** TASK DIRECTIONS **
Print every record exactly.

- - -

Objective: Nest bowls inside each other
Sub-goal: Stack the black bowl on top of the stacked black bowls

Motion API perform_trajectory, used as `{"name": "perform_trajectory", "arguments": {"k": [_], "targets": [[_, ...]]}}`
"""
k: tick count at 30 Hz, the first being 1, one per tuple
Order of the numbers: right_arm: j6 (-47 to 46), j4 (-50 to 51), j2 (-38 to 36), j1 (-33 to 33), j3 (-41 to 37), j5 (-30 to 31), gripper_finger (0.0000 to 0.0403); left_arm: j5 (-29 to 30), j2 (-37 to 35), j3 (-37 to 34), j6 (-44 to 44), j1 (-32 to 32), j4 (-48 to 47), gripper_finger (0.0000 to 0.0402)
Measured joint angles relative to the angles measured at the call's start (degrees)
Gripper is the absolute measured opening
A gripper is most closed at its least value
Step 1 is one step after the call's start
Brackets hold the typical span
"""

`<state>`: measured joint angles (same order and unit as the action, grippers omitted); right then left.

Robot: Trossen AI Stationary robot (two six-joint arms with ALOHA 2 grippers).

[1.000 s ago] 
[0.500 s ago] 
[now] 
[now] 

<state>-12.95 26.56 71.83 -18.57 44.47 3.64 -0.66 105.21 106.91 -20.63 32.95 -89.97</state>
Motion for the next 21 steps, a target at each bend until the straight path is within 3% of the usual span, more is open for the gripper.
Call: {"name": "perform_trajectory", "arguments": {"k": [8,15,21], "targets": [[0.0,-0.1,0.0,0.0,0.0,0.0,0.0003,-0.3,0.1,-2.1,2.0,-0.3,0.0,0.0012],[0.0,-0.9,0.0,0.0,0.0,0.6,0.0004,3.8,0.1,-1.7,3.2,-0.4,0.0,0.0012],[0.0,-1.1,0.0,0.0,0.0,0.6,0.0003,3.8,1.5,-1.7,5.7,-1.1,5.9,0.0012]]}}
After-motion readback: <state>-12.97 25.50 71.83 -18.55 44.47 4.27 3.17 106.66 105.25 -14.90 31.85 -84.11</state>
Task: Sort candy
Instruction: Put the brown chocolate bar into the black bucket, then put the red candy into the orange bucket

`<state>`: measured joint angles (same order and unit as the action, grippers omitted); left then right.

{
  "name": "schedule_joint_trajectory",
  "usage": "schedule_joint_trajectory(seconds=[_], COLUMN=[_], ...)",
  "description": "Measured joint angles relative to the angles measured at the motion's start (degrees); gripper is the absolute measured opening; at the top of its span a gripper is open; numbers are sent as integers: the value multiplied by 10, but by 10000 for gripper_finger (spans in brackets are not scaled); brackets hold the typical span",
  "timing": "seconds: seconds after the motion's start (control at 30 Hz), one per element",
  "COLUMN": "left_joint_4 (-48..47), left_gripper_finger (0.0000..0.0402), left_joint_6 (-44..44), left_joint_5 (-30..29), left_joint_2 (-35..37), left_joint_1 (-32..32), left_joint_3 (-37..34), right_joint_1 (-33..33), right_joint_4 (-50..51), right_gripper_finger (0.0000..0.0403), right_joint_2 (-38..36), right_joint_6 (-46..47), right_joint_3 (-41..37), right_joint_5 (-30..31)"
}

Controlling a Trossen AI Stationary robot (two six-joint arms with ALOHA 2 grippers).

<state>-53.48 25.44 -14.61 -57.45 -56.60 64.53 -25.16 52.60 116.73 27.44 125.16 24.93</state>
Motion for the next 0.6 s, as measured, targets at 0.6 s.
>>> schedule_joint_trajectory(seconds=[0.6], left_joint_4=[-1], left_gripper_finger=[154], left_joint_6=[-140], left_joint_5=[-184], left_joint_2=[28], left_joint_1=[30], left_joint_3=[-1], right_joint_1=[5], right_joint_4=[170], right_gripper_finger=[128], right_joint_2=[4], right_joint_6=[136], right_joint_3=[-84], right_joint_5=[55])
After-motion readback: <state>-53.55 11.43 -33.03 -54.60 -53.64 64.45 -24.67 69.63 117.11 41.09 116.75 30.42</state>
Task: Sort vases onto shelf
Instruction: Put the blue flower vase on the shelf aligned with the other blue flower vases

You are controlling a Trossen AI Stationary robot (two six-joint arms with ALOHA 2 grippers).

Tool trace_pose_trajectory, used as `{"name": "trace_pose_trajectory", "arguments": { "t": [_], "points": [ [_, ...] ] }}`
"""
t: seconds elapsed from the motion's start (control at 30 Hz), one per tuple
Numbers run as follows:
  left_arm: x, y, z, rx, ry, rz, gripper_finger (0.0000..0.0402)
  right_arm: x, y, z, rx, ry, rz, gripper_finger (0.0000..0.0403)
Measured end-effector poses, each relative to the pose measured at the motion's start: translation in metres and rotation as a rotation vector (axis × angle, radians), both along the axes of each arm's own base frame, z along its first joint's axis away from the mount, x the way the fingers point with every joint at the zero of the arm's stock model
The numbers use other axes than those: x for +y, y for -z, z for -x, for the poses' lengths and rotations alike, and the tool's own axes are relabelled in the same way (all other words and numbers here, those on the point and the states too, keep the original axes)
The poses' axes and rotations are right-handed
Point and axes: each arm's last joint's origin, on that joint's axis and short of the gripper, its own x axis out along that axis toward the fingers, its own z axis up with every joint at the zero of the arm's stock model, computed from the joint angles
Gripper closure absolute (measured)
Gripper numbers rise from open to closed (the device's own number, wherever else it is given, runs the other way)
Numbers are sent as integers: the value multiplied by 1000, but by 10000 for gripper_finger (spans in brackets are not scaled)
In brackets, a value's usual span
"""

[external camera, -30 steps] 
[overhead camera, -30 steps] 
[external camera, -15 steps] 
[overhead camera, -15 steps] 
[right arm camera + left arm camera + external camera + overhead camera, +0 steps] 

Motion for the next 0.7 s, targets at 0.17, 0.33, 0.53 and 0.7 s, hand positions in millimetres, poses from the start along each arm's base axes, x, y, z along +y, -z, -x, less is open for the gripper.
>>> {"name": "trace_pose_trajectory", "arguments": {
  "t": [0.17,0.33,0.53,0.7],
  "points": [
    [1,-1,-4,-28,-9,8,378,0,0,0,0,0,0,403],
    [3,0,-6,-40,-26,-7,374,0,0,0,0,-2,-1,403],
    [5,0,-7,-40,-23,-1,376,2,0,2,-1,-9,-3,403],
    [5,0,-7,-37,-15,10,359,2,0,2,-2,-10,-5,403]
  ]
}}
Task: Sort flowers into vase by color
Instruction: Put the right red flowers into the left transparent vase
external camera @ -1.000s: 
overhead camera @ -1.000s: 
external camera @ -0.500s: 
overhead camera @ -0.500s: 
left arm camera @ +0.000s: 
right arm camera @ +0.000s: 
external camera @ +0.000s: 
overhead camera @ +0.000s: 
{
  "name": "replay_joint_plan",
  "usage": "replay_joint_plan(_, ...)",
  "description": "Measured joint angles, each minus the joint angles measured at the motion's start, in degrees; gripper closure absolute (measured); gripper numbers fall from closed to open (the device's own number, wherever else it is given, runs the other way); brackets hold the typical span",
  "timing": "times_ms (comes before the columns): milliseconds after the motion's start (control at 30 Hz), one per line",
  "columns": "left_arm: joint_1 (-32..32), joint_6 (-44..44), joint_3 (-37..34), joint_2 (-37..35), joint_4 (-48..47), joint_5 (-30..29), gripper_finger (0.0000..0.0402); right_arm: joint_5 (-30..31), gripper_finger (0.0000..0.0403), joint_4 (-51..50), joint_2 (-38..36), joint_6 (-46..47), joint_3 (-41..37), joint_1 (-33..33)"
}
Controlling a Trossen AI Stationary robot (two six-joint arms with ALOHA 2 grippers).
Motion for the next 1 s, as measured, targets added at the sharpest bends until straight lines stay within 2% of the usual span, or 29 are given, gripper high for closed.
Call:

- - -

** RESPONSE **
Objective: Nest bowls inside each other
Sub-goal: Stack the black bowl on top of the stacked black bowls

Motion API perform_trajectory, used as `{"name": "perform_trajectory", "arguments": {"k": [_], "targets": [[_, ...]]}}`
"""
k: tick count at 30 Hz, the first being 1, one per tuple
Order of the numbers: right_arm: j6 (-47 to 46), j4 (-50 to 51), j2 (-38 to 36), j1 (-33 to 33), j3 (-41 to 37), j5 (-30 to 31), gripper_finger (0.0000 to 0.0403); left_arm: j5 (-29 to 30), j2 (-37 to 35), j3 (-37 to 34), j6 (-44 to 44), j1 (-32 to 32), j4 (-48 to 47), gripper_finger (0.0000 to 0.0402)
Measured joint angles relative to the angles measured at the call's start (degrees)
Gripper is the absolute measured opening
A gripper is most closed at its least value
Step 1 is one step after the call's start
Brackets hold the typical span
"""

`<state>`: measured joint angles (same order and unit as the action, grippers omitted); right then left.

Robot: Trossen AI Stationary robot (two six-joint arms with ALOHA 2 grippers).

[1.000 s ago] 
[0.500 s ago] 
[now] 
[now] 

<state>-12.95 26.56 71.83 -18.57 44.47 3.64 -0.66 105.21 106.91 -20.63 32.95 -89.97</state>
Motion for the next 21 steps, a target at each bend until the straight path is within 3% of the usual span, more is open for the gripper.
Call: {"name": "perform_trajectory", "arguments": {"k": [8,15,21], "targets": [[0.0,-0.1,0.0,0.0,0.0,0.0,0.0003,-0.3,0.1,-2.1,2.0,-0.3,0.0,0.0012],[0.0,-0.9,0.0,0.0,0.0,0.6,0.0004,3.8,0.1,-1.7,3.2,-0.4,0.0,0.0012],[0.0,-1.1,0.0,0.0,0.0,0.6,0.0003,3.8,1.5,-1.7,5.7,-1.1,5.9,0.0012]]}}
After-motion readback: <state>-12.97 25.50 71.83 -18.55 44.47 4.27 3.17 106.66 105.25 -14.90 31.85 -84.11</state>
Task: Sort candy
Instruction: Put the brown chocolate bar into the black bucket, then put the red candy into the orange bucket

`<state>`: measured joint angles (same order and unit as the action, grippers omitted); left then right.

{
  "name": "schedule_joint_trajectory",
  "usage": "schedule_joint_trajectory(seconds=[_], COLUMN=[_], ...)",
  "description": "Measured joint angles relative to the angles measured at the motion's start (degrees); gripper is the absolute measured opening; at the top of its span a gripper is open; numbers are sent as integers: the value multiplied by 10, but by 10000 for gripper_finger (spans in brackets are not scaled); brackets hold the typical span",
  "timing": "seconds: seconds after the motion's start (control at 30 Hz), one per element",
  "COLUMN": "left_joint_4 (-48..47), left_gripper_finger (0.0000..0.0402), left_joint_6 (-44..44), left_joint_5 (-30..29), left_joint_2 (-35..37), left_joint_1 (-32..32), left_joint_3 (-37..34), right_joint_1 (-33..33), right_joint_4 (-50..51), right_gripper_finger (0.0000..0.0403), right_joint_2 (-38..36), right_joint_6 (-46..47), right_joint_3 (-41..37), right_joint_5 (-30..31)"
}

Controlling a Trossen AI Stationary robot (two six-joint arms with ALOHA 2 grippers).

<state>-53.48 25.44 -14.61 -57.45 -56.60 64.53 -25.16 52.60 116.73 27.44 125.16 24.93</state>
Motion for the next 0.6 s, as measured, targets at 0.6 s.
>>> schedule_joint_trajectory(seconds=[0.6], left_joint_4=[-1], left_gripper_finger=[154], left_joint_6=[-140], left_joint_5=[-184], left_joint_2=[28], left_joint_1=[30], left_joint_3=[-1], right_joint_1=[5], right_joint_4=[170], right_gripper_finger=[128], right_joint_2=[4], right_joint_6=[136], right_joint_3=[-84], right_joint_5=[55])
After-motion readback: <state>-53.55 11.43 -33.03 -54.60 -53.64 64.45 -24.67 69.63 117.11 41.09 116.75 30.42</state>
Task: Sort vases onto shelf
Instruction: Put the blue flower vase on the shelf aligned with the other blue flower vases

You are controlling a Trossen AI Stationary robot (two six-joint arms with ALOHA 2 grippers).

Tool trace_pose_trajectory, used as `{"name": "trace_pose_trajectory", "arguments": { "t": [_], "points": [ [_, ...] ] }}`
"""
t: seconds elapsed from the motion's start (control at 30 Hz), one per tuple
Numbers run as follows:
  left_arm: x, y, z, rx, ry, rz, gripper_finger (0.0000..0.0402)
  right_arm: x, y, z, rx, ry, rz, gripper_finger (0.0000..0.0403)
Measured end-effector poses, each relative to the pose measured at the motion's start: translation in metres and rotation as a rotation vector (axis × angle, radians), both along the axes of each arm's own base frame, z along its first joint's axis away from the mount, x the way the fingers point with every joint at the zero of the arm's stock model
The numbers use other axes than those: x for +y, y for -z, z for -x, for the poses' lengths and rotations alike, and the tool's own axes are relabelled in the same way (all other words and numbers here, those on the point and the states too, keep the original axes)
The poses' axes and rotations are right-handed
Point and axes: each arm's last joint's origin, on that joint's axis and short of the gripper, its own x axis out along that axis toward the fingers, its own z axis up with every joint at the zero of the arm's stock model, computed from the joint angles
Gripper closure absolute (measured)
Gripper numbers rise from open to closed (the device's own number, wherever else it is given, runs the other way)
Numbers are sent as integers: the value multiplied by 1000, but by 10000 for gripper_finger (spans in brackets are not scaled)
In brackets, a value's usual span
"""

[external camera, -30 steps] 
[overhead camera, -30 steps] 
[external camera, -15 steps] 
[overhead camera, -15 steps] 
[right arm camera + left arm camera + external camera + overhead camera, +0 steps] 

Motion for the next 0.7 s, targets at 0.17, 0.33, 0.53 and 0.7 s, hand positions in millimetres, poses from the start along each arm's base axes, x, y, z along +y, -z, -x, less is open for the gripper.
>>> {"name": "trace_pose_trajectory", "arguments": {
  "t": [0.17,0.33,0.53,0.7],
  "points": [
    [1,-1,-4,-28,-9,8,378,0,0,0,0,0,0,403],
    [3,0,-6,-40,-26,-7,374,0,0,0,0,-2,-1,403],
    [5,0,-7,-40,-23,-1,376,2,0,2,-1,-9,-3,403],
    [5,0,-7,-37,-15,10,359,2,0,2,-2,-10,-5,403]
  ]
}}
Task: Sort flowers into vase by color
Instruction: Put the right red flowers into the left transparent vase
external camera @ -1.000s: 
overhead camera @ -1.000s: 
external camera @ -0.500s: 
overhead camera @ -0.500s: 
left arm camera @ +0.000s: 
right arm camera @ +0.000s: 
external camera @ +0.000s: 
overhead camera @ +0.000s: 
{
  "name": "replay_joint_plan",
  "usage": "replay_joint_plan(_, ...)",
  "description": "Measured joint angles, each minus the joint angles measured at the motion's start, in degrees; gripper closure absolute (measured); gripper numbers fall from closed to open (the device's own number, wherever else it is given, runs the other way); brackets hold the typical span",
  "timing": "times_ms (comes before the columns): milliseconds after the motion's start (control at 30 Hz), one per line",
  "columns": "left_arm: joint_1 (-32..32), joint_6 (-44..44), joint_3 (-37..34), joint_2 (-37..35), joint_4 (-48..47), joint_5 (-30..29), gripper_finger (0.0000..0.0402); right_arm: joint_5 (-30..31), gripper_finger (0.0000..0.0403), joint_4 (-51..50), joint_2 (-38..36), joint_6 (-46..47), joint_3 (-41..37), joint_1 (-33..33)"
}
Controlling a Trossen AI Stationary robot (two six-joint arms with ALOHA 2 grippers).
Motion for the next 1 s, as measured, targets added at the sharpest bends until straight lines stay within 2% of the usual span, or 29 are given, gripper high for closed.
Call:

Now the output is complete.